Most DTC founders spend years building their business and weeks preparing to sell it. The result is a predictable gap between the exit value they could have achieved and the exit value they actually receive. Preparation isn't just about cleaning up the books — it's about systematically building the signals that sophisticated buyers pay premiums for.
The 12-Month Preparation Window
The optimal preparation window for a DTC brand exit is 12–18 months before you intend to close. Here's why that timeline matters:
- Most buyers evaluate trailing 12-month performance heavily. The 12 months before you list are the months that set your price. Building good habits 12 months out gives you a full year of clean, optimised data in the window that matters.
- Many of the improvements that increase value — reducing founder dependency, diversifying traffic sources, improving subscription conversion — take months to show meaningful results in the data.
- Cleaning up your financials from a cash-basis, mixed-personal-expenses accounting structure to a clean GAAP P&L takes time if you've never done it before.

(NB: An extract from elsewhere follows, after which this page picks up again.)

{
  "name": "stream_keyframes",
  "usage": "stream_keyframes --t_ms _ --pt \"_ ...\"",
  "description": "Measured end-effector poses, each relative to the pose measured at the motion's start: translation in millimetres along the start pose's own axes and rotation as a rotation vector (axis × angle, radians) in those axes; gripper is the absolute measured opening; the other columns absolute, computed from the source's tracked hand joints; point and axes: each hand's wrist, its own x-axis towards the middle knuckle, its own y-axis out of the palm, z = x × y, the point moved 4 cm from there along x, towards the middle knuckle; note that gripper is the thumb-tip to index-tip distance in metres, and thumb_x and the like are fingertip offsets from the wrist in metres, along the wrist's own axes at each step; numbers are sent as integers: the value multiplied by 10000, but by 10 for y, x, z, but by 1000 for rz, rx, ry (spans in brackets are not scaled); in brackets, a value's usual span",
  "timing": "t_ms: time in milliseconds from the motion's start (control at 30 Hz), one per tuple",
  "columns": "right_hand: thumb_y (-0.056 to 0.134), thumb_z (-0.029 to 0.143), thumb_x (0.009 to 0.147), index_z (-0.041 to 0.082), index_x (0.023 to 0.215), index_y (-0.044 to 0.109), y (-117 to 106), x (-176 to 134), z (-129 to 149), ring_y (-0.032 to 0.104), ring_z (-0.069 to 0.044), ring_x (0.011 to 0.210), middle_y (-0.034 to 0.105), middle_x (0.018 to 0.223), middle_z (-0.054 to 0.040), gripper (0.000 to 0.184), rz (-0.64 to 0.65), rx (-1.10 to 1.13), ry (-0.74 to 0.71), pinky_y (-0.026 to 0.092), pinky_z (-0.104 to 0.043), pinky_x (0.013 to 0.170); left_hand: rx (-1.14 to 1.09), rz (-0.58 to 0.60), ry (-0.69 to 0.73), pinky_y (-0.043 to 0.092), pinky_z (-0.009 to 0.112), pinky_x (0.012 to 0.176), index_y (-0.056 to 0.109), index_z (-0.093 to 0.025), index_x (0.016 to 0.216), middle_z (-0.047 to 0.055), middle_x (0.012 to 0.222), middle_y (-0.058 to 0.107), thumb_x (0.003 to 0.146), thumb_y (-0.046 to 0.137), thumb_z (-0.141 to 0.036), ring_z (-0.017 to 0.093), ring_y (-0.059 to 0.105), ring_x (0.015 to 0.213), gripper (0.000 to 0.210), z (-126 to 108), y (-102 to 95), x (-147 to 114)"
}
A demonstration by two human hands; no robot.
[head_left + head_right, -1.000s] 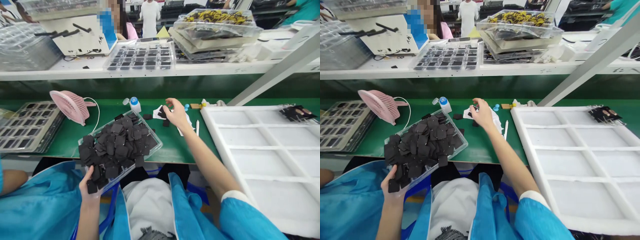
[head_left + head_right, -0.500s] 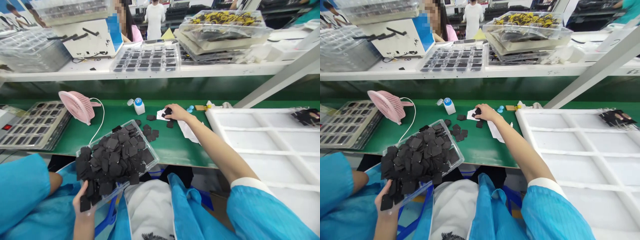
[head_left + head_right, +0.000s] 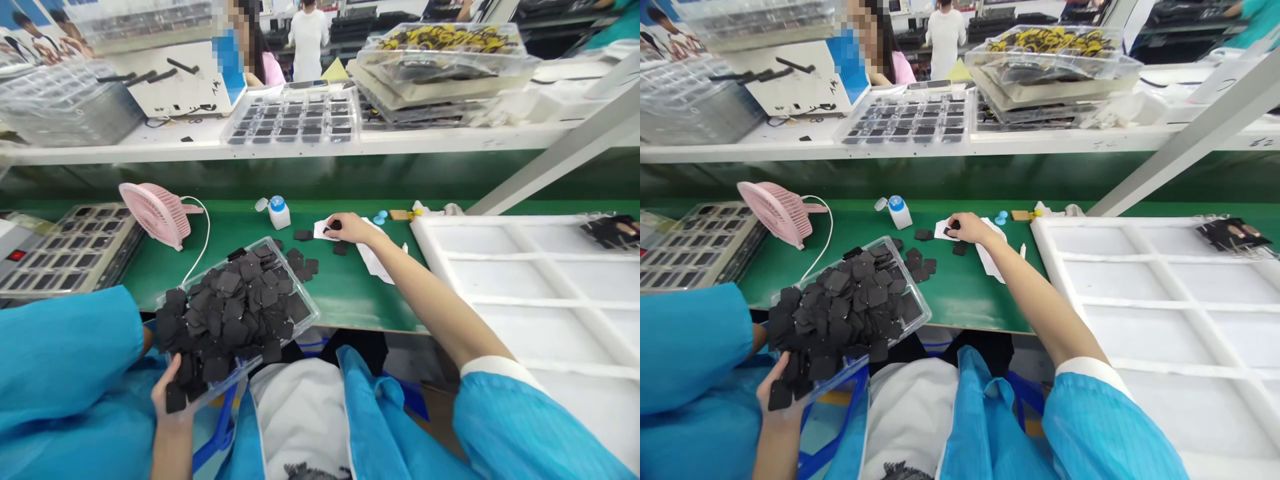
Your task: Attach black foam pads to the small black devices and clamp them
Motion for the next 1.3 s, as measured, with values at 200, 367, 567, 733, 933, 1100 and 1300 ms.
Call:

What Buyers Are Actually Evaluating
Strip away the multiple framework and what sophisticated buyers are really asking is: "Will this business perform the same way once I own it, without this founder?" Everything in your preparation should be oriented around making the answer clearly "yes."
The five signals that most reliably justify premium multiples:
- Systems and SOPs: Are the core operational processes documented? Can an operator who doesn't know the business pick up a process document and execute it correctly?
- Diversified customer acquisition: Is growth channel-agnostic, or dependent on one platform? Brands with email, organic, and multiple paid channels sell for more than single-channel dependencies.
- Increasing cohort retention: Are customers who joined 12 months ago retaining better than those who joined 18 months ago? Improving retention trends are one of the most compelling signals a buyer can see.
- Supplier relationships formalized: Written agreements, pricing locked in, no single points of failure in the supply chain.
- Financial clarity: A P&L that any MBA student can read, with owner expenses separated and a consistent accounting methodology.
Choosing Your Exit Path
There are three primary routes to exit, each with different tradeoffs:
- Marketplace broker (Empire Flippers, Quiet Light, FE International): Best for: brands with clean financials, strong metrics, and a founder who wants competition for their business. Cons: 5–15% broker fee, 3–6 month process, public exposure of your sale.
- Direct sale to a strategic buyer: Best for: brands with a clear strategic fit for a specific acquirer (larger brand in the same category, CPG company, portfolio operator). Cons: requires sourcing and qualifying the buyer yourself, harder to create competitive tension.
- Deal platform (EComVault Dealroom): Best for: verified brands that want access to qualified investors and acquirers without a full broker process. The emerging middle ground between marketplace and direct.
Handling LOIs and the Negotiation
The Letter of Intent stage is where exits are won or lost. Key principles:
- Create competition. An LOI from one buyer is a starting point. An LOI from one buyer while two others are actively reviewing the business is leverage.
- Understand the full structure, not just the price. A $2.5M offer with 30% earnout and 120-day escrow might be worse than a $2.2M all-cash offer. Model the actual expected proceeds under each scenario.
- Protect yourself on earnouts. If you're accepting an earnout, define the calculation methodology precisely, limit the buyer's ability to manipulate expenses to reduce the earnout trigger, and build in audit rights.
- Don't over-negotiate. Founders who push too hard on every clause risk losing the buyer's trust and derailing deals that were otherwise on track.
The Transition: Your Most Important Job Post-Signing
Your value to the buyer peaks at signing and declines every day after. The 30–90 day transition period is your opportunity to maximise the goodwill you've earned, facilitate a genuinely clean handover, and set the business up to succeed under new ownership. Founders who do this well build reputations that generate referrals to other exits. Founders who ghost after close generate disputes, escrow claims, and damaged professional networks.